Yogic postures, called asanas, are performed in slow motion where no strain should ever be felt. A balanced program of postures works upon every muscle, nerve, gland and organ in the body. Additionally, asanas help to release energies trapped in the spine and joints. It feels wonderful! Breathing completely while performing the asanas also is vital to healthy physical, mental/emotional and spiritual well-being. The primary source of one’s sustenance is derived from the prana or life force extracted from the air. The more life force one has within the body, the more alive one is. When one focuses on the breath and understands the importance of this life force, one becomes totally present in the moment, and a stillness of the mind pervades!

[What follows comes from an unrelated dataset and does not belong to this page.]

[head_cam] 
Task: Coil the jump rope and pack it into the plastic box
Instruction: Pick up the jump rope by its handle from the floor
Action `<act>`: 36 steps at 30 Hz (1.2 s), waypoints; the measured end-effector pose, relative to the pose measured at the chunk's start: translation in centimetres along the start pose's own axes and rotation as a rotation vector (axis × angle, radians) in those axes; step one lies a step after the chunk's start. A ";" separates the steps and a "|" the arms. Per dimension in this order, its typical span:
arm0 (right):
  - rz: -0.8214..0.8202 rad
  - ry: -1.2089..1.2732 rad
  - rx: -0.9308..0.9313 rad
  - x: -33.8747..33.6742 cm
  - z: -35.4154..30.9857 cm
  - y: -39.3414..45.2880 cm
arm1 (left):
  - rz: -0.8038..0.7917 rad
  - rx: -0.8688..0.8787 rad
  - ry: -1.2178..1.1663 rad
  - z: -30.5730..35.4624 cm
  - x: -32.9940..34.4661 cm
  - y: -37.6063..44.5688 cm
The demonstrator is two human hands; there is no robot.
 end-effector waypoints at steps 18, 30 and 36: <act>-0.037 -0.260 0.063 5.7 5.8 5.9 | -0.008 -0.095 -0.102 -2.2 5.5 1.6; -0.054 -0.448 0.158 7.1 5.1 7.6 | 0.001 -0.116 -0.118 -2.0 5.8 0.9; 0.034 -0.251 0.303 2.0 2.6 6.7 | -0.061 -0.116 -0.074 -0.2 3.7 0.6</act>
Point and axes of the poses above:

In yoga practice, one aims to relinquish the hold the mind has on the organism. Through such liberation, knowledge of Self occurs, and one experiences the infinite – where there is no mind, there is no limitation. Emotions of the mind can be managed by firstly acknowledging them as blessings, as they give a push for action or motion or to alert us to a discordant mind-thought, but then by letting them quietly subside from the mind ocean. When limitation of mind ceases, the unconditional Self shines as Sat-Chit-Ananda – Existence, Knowledge and Bliss.
So, where does the body end and the mind begin? Where does the mind end and the spirit begin? These aspects of Self are intimately related and can never be divided.
Yogi B.K.S. Iyengar contends that with continued yogic practice, one gains health – the state of complete equilibrium of body, mind and spirit. The yogi never neglects the body or mind, but cherishes them both as he stimulates the life force within. By strengthening and harmonizing these aspects of self, one increases his organism’s healing power.
We practice yoga to realize our true, perfect and divine nature and to dedicate this spirit to the service of humanity for which it is intended.